◆ **Required action**
Search the entries for the word "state". Copy every line where it turns up.

Data entries:
· · · ·
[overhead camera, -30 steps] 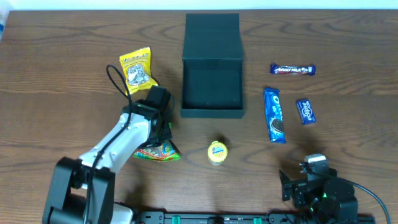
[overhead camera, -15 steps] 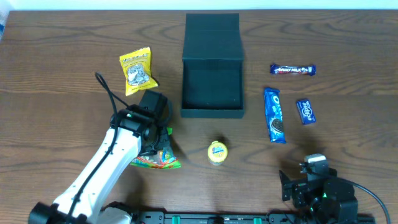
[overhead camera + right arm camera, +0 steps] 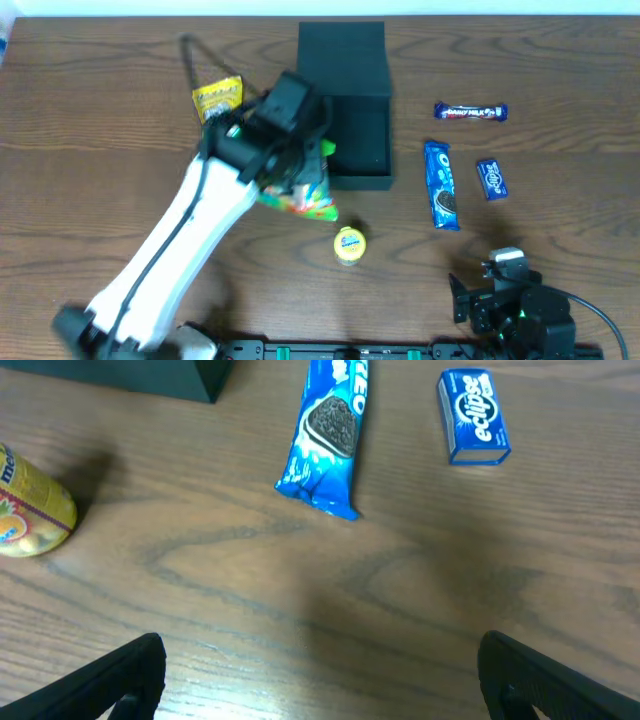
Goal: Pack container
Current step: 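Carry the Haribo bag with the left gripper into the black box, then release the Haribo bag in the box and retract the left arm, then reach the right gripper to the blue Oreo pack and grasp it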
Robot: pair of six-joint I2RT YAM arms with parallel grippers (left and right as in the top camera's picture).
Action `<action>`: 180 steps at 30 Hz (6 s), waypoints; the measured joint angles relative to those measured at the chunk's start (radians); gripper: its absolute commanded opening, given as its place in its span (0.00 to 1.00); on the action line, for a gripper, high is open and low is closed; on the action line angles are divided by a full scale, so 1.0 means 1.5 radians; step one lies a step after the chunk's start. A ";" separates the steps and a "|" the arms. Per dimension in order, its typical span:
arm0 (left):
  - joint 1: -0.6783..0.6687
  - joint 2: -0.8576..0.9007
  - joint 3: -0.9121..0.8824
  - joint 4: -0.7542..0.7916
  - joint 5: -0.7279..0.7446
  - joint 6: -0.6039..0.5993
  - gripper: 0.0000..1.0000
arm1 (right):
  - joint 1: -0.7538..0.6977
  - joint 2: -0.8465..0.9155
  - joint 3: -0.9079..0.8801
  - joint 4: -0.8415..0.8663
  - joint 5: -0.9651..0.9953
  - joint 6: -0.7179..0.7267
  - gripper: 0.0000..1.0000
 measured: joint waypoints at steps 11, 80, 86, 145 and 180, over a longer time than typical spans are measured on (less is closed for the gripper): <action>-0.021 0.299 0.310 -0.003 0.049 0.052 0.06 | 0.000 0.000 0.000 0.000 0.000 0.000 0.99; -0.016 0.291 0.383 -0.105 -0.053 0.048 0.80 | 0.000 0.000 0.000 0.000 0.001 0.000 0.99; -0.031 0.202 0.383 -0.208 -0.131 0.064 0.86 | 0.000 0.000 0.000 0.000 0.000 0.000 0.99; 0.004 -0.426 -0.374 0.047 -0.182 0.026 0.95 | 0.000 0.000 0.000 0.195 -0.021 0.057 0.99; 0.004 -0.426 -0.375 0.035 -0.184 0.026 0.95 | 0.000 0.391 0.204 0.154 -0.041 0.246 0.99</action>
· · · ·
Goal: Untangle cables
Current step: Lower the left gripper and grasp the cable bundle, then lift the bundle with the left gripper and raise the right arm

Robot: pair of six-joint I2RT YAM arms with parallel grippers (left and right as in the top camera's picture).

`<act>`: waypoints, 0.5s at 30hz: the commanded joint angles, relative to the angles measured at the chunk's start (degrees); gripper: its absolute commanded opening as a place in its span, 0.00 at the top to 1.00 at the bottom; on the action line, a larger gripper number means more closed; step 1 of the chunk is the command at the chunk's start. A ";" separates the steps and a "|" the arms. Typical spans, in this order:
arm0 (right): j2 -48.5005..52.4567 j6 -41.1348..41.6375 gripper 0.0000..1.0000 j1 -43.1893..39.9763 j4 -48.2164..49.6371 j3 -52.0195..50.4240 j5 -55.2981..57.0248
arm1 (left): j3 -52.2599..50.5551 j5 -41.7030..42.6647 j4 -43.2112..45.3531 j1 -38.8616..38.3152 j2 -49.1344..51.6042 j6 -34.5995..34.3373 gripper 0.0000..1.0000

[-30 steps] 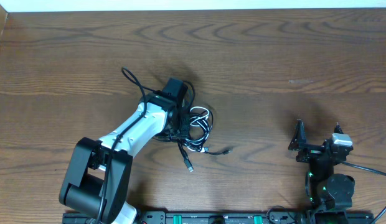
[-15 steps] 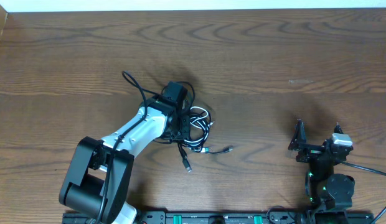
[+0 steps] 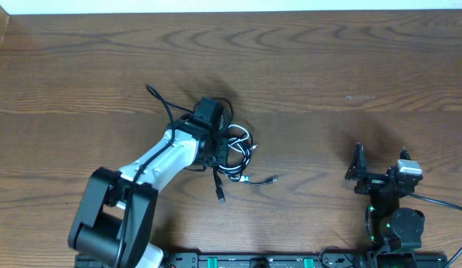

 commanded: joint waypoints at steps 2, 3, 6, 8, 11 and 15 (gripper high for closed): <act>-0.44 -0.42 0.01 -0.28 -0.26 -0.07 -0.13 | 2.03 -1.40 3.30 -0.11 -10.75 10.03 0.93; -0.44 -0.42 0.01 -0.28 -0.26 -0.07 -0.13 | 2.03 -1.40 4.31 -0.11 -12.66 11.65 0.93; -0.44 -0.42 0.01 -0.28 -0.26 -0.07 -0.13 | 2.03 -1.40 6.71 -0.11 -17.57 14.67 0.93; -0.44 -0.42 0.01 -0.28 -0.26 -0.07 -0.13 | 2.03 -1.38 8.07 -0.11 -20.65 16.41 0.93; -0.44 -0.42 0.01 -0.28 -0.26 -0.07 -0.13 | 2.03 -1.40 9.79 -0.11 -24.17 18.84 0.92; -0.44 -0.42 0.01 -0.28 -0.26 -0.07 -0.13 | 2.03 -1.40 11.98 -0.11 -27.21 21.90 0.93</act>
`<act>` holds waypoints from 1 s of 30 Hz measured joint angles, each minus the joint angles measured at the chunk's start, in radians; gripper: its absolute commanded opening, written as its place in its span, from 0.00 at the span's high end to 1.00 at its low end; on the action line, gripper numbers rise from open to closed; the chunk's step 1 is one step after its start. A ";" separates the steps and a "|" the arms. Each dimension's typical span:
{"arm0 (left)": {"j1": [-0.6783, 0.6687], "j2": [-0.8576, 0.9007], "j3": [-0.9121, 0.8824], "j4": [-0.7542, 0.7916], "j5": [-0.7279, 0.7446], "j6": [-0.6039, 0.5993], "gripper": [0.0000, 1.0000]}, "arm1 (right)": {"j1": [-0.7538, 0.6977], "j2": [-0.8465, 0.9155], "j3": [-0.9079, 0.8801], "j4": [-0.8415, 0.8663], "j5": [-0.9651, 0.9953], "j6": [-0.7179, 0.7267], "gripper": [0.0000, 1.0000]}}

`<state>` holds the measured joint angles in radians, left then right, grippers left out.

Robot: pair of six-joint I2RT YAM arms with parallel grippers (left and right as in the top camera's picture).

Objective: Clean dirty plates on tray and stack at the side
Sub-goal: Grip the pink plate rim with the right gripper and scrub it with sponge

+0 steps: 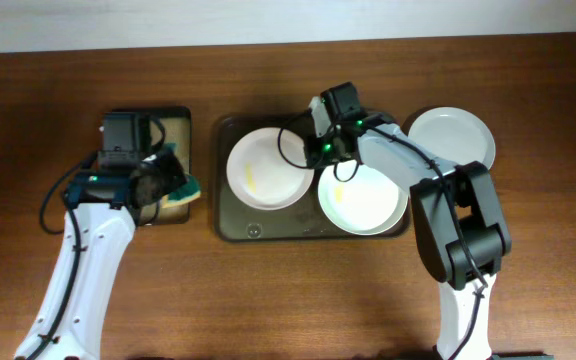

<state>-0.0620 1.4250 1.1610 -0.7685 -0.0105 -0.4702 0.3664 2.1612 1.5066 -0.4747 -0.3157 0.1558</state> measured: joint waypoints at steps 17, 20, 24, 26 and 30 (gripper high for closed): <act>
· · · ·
◆ **Solved exercise**
`<state>` holds the measured joint angles in radians, left then right, grippers left out.
<state>-0.0620 1.4250 1.1610 -0.7685 -0.0105 -0.4702 0.3664 2.1612 1.5066 -0.4747 -0.3157 0.1558</state> measured: joint waypoints at steps 17, 20, 24, 26 and 30 (gripper high for closed): <act>

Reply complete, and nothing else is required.